Dear Commons Community,
Today June 4th is the 25th Anniversary of the Tiananmen Square Massacre when the Chinese government killed hundreds maybe thousands of students. After initially tolerating the student-led demonstrations in the spring of 1989, the Communist Party sent in troops to crush the display of public defiance. The government has never released a death toll from the violence, but estimates from human rights groups and witnesses range from several hundred to several thousand.
To many Chinese, the Tiananmen Square Massacre is a distant memory. The New York Times has an op-ed piece by Helen Gao, a young journalist in Beijing who comments:
“To my generation, people born in the late 1980s and 1990s, the widespread patriotic liberalism that bonded the students in the early 1980s at the start of the economic reform period feels as distant as the political fanaticism that defined the preceding decades. Chinese leaders, having learned their lesson during the Tiananmen protests, have kept politics out of our lives, while channeling our energies to other, state-sanctioned pursuits, primarily economic advancement.”

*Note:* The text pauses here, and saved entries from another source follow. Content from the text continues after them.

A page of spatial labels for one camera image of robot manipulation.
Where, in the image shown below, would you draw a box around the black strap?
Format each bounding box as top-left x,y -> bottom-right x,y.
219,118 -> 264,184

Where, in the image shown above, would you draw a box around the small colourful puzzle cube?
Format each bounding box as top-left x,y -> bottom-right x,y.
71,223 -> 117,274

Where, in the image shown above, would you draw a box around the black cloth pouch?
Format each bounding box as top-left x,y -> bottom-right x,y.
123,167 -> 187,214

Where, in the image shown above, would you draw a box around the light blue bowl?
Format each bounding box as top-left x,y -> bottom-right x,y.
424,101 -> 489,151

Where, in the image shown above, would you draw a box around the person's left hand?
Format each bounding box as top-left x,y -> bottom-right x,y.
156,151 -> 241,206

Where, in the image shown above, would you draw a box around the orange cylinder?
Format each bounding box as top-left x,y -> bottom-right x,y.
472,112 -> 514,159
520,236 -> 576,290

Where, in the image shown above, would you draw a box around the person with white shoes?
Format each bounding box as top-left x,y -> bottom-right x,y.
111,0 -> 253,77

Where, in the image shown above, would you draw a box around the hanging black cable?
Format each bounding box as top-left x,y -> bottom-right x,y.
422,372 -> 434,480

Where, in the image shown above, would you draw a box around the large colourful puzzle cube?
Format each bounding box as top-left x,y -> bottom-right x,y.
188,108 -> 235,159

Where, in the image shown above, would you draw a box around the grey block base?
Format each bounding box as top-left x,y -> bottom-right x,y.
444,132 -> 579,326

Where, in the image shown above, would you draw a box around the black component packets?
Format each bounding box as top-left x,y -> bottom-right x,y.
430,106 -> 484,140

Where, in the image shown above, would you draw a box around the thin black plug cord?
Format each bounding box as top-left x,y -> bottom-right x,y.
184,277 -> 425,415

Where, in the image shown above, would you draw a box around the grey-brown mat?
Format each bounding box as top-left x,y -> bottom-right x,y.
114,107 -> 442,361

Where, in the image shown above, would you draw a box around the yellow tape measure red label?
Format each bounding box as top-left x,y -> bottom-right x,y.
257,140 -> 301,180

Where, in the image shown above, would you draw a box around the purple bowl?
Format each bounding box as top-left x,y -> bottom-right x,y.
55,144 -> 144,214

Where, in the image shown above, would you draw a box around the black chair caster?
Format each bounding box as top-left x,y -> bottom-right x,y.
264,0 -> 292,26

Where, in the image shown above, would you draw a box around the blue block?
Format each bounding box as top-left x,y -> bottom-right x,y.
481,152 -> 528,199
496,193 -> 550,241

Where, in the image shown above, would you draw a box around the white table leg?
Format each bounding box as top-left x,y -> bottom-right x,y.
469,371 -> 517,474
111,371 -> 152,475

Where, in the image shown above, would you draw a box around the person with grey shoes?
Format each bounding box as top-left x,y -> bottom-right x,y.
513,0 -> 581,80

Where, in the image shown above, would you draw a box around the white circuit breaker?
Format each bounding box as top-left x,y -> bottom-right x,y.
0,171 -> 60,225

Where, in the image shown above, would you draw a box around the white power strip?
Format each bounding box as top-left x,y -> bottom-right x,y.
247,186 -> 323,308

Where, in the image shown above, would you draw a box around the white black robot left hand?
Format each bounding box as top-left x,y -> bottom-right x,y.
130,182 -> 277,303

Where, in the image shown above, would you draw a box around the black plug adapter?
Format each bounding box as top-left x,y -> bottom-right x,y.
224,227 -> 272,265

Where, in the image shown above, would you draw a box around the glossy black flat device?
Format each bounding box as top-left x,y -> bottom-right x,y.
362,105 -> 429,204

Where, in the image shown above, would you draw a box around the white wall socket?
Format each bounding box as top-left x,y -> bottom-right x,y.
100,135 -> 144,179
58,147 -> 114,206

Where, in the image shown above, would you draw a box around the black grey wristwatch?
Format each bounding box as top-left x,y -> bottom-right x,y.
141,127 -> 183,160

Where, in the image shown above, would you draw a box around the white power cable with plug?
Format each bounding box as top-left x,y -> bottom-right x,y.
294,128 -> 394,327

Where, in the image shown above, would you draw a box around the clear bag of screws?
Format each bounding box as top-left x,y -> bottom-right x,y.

The Huffington Post has an article quoting the mother of one of the victims:
“Twenty-five years ago, Wang Nan took his camera and headed out to Beijing’s Tiananmen Square, where tens of thousands of people had gathered calling for democratic reforms. The 19-year-old told a friend he wanted to record history. Before he left his home late on June 3, 1989, he asked his mother “Do you think the troops would open fire?” She said she did not. Around three hours later, he was shot dead by soldiers.
As his 77-year-old mother, Zhang Xianling, prepares to mark the 25th anniversary of her son’s death, she is under around-the-clock surveillance by eight police and security officers. Zhang said the level of scrutiny this year was unprecedented. As early as April, police officers barred foreign journalists, including Reuters reporters, from visiting her home.
“I find it ridiculous, I’m an old lady,” Zhang told Reuters by telephone. “What can I say (to reporters)? I don’t know any state secrets. All I can talk about is the matter concerning my son. What is there to be afraid of?”